In the McGregor's barn, Gary, a black slave, is in charge of Dustin, a white indentured servant. Gary taunts Dustin, finding their allocation of power agreeable. Gary kicks Dustin downwards, calling him lesser than other white people.[eleven] The song "Multi-Beloved" past Unknown Mortal Orchestra begins to play. The two fight before they engage in sexual intimacy.[ii] Gary has Dustin lick Gary'due south boot clean; this causes Gary to orgasm. He of a sudden starts crying and cannot be comforted by Dustin.[11]

The scene shifts back to the other couples. Phillip keeps playing music that Alana does not like on his fiddle and Kaneisha and Jim are engaged in sex. Kaneisha asks once again to exist chosen a "negress." Fifty-fifty as Kaneisha nears orgasm, Jim stops participating when Kaneisha calls him "Masta Jim". Jim so switches to speaking in a British accent and tells Kaneisha that he is not comfortable with the situation.[xi] Jim uses his safeword,[12] "Starbucks," to stop the encounter.[xi]

Suddenly, new characters in modern clothing, Patricia and Teá (also an interracial couple[xiii]) come into the room. They recommend for the three couples to meet dorsum at the main business firm soon.[xi] It is revealed that in reality the characters are modernistic couples participating in a function-playing exercise meant to improve intimacy between white and blackness partners.[12]

Act Ii: "Process" [edit]

The second act is dedicated to a contemporary grouping therapy session among the three couples to treat their inability to experience sexual pleasance.[10] The therapists, Patricia and Teá, speak through affirmations and academic jargon for near of the session.[xiv] They are on Twenty-four hour period Four of the therapy, which focuses on fantasy play.

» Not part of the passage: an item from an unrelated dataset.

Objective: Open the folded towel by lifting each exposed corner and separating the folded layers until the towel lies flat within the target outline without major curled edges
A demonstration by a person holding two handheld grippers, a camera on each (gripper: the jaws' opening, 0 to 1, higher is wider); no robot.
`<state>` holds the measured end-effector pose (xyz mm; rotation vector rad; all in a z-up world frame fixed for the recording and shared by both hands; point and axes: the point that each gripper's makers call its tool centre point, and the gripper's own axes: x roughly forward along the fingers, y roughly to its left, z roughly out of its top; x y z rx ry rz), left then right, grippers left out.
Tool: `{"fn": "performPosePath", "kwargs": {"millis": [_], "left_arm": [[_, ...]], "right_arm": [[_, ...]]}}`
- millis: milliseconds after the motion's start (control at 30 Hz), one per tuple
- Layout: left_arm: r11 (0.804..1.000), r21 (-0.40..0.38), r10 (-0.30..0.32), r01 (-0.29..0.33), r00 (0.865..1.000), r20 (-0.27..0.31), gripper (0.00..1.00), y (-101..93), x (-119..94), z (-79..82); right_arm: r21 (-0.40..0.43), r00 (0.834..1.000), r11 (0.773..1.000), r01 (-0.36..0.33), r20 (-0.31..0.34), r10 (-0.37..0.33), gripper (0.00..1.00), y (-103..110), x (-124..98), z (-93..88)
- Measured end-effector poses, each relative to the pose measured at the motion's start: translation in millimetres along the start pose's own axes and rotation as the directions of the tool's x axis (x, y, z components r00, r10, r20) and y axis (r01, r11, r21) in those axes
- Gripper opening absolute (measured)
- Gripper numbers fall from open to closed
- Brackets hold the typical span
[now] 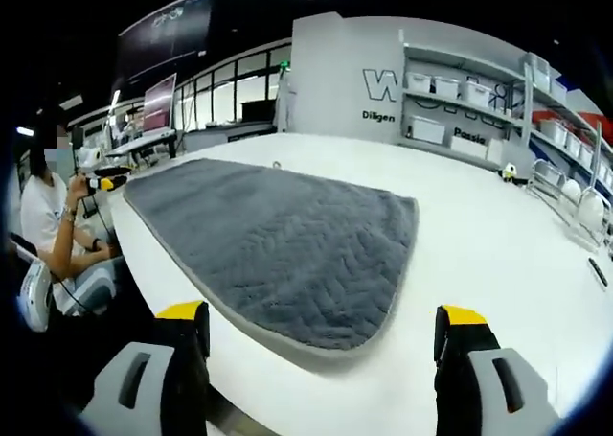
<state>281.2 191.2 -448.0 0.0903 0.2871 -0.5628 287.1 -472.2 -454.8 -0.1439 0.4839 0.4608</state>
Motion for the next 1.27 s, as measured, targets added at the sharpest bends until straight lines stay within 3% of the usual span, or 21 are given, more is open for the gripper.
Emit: {"fn": "performPosePath", "kwargs": {"millis": [267,1000,1267], "left_arm": [[0.999,0.003,0.038,-0.038,0.999,-0.003,0.99,10.0,2.4,-1.2],[0.999,0.033,-0.002,0.001,1.0,0.02,0.99,-6.4,6.3,3.1],[0.998,0.045,-0.033,0.032,0.999,0.024,0.99,-13.6,8.3,6.3]], "right_arm": [[-0.013,0.999,1.0,0.014,-0.031,-0.014,0.99,-5.4,-1.8,-4.7],[-0.064,0.999,0.998,0.011,-0.047,-0.014,0.99,10.3,-6.8,-7.9],[-0.078,0.998,0.997,0.006,-0.058,-0.01,0.99,39.7,-6.9,-20.9]]}}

Dustin begins by noting that Gary came, which he could non do before, but Gary counters that Dustin was uncomfortable in making his whiteness hyper-visible. Alana enjoyed the release of the fantasy and asks Phillip if he enjoyed it besides, noting that he got an erection when he had trouble before.[xiv] Jim keeps interrupting speakers with laughter; Teá asks him to share, especially since he was the ane who said the safeword. Jim is confused and overwhelmed by the therapy. Teá clarifies that the therapy, titled Antebellum Sexual Functioning Therapy, was designed to help black partners feel pleasance again with their white partners. Jim is uncomfortable playing the role of the slave overseer and demeaning his married woman, and believes the experience is traumatizing and ruining his relationship with Kaneisha. Kaneisha feels frustrated and betrayed that Jim did not give what she asked of him.[14]

After Patricia and Teá read back to the group what they have said, Alana points out that mostly white men are speaking. Dustin insists that he is non white. Dustin and Gary become dorsum into an one-time argument over Dustin wanting to move into a more gentrified neighborhood. Dustin refuses to characterization himself as white, and Gary feels that through this he erases Gary's identity.[fourteen] Phillip, who has not spoken much, says that the therapy seems fake to him. Alana speaks over him, still upset well-nigh Jim proverb the safeword.[fourteen]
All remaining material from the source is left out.